Flach CF, Pal C, Svensson CJ, Kristiansson E, Östman M, Bengtsson-Palme J, Tysklind M, Larsson DGJ
Sci. Total Environ. 590-591 (-) 461-468 [2017-07-15; online 2017-03-08]
There is concern that heavy metals and biocides contribute to the development of antibiotic resistance via co-selection. Most antifouling paints contain high amounts of such substances, which risks turning painted ship hulls into highly mobile refuges and breeding grounds for antibiotic-resistant bacteria. The objectives of this study were to start investigate if heavy-metal based antifouling paints can pose a risk for co-selection of antibiotic-resistant bacteria and, if so, identify the underlying genetic basis. Plastic panels with one side painted with copper and zinc-containing antifouling paint were submerged in a Swedish marina and biofilms from both sides of the panels were harvested after 2.5-4weeks. DNA was isolated from the biofilms and subjected to metagenomic sequencing. Biofilm bacteria were cultured on marine agar supplemented with tetracycline, gentamicin, copper sulfate or zinc sulfate. Biofilm communities from painted surfaces displayed lower taxonomic diversity and enrichment of Gammaproteobacteria. Bacteria from these communities showed increased resistance to both heavy metals and tetracycline but not to gentamicin. Significantly higher abundance of metal and biocide resistance genes was observed, whereas mobile antibiotic resistance genes were not enriched in these communities. In contrast, we found an enrichment of chromosomal RND efflux system genes, including such with documented ability to confer decreased susceptibility to both antibiotics and biocides/heavy metals. This was paralleled by increased abundances of integron-associated integrase and ISCR transposase genes.

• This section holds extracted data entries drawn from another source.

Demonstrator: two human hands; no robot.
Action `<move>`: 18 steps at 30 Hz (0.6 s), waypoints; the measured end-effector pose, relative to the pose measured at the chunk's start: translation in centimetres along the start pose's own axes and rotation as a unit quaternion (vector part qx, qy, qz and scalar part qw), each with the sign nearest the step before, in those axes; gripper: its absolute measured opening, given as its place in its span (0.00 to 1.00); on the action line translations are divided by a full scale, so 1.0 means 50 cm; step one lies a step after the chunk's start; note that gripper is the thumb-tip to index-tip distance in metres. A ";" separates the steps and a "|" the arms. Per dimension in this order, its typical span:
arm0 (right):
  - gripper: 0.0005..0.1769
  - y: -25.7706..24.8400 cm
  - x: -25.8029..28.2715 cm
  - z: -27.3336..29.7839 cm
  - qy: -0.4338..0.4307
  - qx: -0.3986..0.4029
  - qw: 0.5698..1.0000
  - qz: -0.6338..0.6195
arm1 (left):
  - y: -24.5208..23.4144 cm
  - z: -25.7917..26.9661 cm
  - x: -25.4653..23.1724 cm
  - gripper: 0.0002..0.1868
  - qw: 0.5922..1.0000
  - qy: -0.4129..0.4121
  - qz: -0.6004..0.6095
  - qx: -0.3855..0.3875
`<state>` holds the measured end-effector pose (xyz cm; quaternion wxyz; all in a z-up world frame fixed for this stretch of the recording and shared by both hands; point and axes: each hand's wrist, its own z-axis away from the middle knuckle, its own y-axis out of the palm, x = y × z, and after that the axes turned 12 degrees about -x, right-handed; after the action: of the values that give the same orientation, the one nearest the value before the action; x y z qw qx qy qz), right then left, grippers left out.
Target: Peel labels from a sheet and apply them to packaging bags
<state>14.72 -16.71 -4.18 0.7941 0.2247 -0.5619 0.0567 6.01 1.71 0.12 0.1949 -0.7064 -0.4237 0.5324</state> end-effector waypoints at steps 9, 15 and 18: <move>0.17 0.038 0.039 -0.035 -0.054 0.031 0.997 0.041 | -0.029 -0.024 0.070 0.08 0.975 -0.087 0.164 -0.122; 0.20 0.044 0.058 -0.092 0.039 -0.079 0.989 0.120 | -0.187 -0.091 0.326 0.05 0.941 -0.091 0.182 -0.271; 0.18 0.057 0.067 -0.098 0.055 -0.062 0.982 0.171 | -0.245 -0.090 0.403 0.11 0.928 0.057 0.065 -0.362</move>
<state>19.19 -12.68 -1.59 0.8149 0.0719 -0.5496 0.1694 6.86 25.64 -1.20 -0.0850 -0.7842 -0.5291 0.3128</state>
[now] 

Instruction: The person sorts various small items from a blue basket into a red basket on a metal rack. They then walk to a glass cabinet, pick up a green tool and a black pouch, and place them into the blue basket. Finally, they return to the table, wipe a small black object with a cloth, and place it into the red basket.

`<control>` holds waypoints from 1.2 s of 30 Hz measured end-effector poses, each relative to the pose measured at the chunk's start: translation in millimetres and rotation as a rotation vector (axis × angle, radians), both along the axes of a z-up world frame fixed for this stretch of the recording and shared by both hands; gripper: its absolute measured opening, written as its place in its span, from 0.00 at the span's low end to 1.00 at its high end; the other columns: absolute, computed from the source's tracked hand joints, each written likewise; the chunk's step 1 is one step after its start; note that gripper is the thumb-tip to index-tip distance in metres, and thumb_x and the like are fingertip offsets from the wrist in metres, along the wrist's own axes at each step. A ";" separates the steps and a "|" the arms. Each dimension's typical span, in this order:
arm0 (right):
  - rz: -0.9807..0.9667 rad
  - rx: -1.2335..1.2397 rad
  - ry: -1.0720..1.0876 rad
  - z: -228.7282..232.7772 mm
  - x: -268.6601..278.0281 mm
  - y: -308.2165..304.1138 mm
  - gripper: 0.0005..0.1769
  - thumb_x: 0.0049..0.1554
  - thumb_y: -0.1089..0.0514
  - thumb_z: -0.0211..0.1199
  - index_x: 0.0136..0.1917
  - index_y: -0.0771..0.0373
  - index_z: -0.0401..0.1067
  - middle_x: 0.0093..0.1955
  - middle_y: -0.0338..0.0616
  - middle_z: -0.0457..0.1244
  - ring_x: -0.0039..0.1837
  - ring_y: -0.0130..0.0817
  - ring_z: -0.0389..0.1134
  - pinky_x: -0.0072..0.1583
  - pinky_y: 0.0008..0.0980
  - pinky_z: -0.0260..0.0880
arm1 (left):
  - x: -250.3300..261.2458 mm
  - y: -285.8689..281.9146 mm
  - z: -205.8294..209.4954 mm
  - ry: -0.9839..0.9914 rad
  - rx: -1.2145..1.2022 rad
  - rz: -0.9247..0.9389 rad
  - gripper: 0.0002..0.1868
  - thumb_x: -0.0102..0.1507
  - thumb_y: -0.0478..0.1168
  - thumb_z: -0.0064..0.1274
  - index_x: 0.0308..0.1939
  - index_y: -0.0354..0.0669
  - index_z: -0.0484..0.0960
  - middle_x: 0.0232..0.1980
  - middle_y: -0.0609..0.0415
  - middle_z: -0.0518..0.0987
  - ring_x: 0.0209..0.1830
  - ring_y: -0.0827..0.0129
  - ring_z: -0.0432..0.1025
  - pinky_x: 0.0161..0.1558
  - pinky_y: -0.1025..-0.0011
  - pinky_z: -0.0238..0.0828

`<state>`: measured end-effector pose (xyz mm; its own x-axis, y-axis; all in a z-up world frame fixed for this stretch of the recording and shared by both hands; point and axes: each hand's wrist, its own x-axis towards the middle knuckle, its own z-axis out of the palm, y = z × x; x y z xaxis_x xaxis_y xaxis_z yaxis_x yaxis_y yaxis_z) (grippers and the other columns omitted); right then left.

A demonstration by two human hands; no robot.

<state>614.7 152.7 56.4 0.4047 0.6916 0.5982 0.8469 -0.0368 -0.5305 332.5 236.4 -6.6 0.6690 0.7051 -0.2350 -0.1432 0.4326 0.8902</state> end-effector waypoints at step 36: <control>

The results show that the heavy metal-based antifouling paint exerts a strong selection pressure on marine bacterial communities and can co-select for certain antibiotic-resistant bacteria, likely by favoring species and strains carrying genes that provide cross-resistance. Although this does not indicate an immediate risk for promotion of mobile antibiotic resistance, the clear increase of genes involved in mobilizing DNA provides a foundation for increased opportunities for gene transfer in such communities, which might also involve yet unknown resistance mechanisms.